Some of the older fans have just two wires, red and black in colour, so they're easier to wire up. More modern ones have a third wire, most often yellow in colour, which takes a digital control signal and modulates the speed of the fan from that. However, the later type can still be driven from 12V without a control signal on the third wire. I also think that one of the plug in 'wall-wart' type mains adapters with a variable output voltage could be used to give you a small amount of control over the fan's speed, allowing you to control the amount of ventilation/circulation


----------



## Ratface (Mar 1, 2008)

Excellent, thank you for that. :notworthy:

Will see what I can get hold of and go from there I think...


: victory:


----------



## zemanski (Jun 15, 2008)

my son has 2 neon computer fans wired up on his bedroom wall - he just has them wired to a 12v battery with crocodile clips. The batteries have lasted ages


----------



## Ratface (Mar 1, 2008)

Right, thank you for that...

I have decided to not use the fan in the incubator and will see how it goes without.

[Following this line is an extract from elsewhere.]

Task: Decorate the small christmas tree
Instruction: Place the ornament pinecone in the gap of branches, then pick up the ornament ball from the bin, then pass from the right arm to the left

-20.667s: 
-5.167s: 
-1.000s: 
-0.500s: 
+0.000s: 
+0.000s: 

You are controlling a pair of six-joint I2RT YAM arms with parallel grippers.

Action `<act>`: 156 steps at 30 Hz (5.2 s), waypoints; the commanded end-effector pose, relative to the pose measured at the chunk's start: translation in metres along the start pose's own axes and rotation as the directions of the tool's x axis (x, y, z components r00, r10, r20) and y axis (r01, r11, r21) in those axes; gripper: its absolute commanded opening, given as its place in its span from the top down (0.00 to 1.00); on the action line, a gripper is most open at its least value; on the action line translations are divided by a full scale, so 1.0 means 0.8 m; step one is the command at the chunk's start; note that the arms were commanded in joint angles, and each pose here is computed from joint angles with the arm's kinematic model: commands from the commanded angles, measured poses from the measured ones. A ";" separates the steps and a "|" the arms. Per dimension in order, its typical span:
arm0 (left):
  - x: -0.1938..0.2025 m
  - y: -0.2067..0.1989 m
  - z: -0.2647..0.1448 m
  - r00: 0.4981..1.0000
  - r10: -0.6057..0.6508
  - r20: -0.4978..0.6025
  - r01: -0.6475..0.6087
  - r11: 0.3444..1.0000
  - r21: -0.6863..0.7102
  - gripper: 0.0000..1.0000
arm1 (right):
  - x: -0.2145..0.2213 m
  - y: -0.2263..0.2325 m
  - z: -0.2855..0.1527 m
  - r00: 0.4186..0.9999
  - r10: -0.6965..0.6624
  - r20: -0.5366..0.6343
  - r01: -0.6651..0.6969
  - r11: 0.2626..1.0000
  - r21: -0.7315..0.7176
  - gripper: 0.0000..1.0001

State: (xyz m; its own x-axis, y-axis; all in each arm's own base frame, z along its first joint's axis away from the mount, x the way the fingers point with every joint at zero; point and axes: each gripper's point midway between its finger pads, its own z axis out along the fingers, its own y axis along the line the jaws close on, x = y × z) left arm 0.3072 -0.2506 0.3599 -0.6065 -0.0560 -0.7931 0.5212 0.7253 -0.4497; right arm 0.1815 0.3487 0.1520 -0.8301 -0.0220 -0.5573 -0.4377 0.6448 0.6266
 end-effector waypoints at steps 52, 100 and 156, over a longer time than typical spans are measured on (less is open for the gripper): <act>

If it doesnt work I will try it again but with the fan and will figure a way of doing it. 

I have used a dimmer stat and bulb in the incubator and it has kept an almost constant temperature (0.2 difference) but the temp will vary dependant on where the egg is in the incubator so I will be checking this when I get home tonight...

Thanks again for the help and advice: victory:


----------



## slimrob (Mar 11, 2006)

you should try and get the fan in there, its worth it in the long run, i have a guide on my site, hope it helps
rob


----------



## Ratface (Mar 1, 2008)

Its too late now but I will defo try for next time....:blush:

Can i pm you in the future if needs be?


----------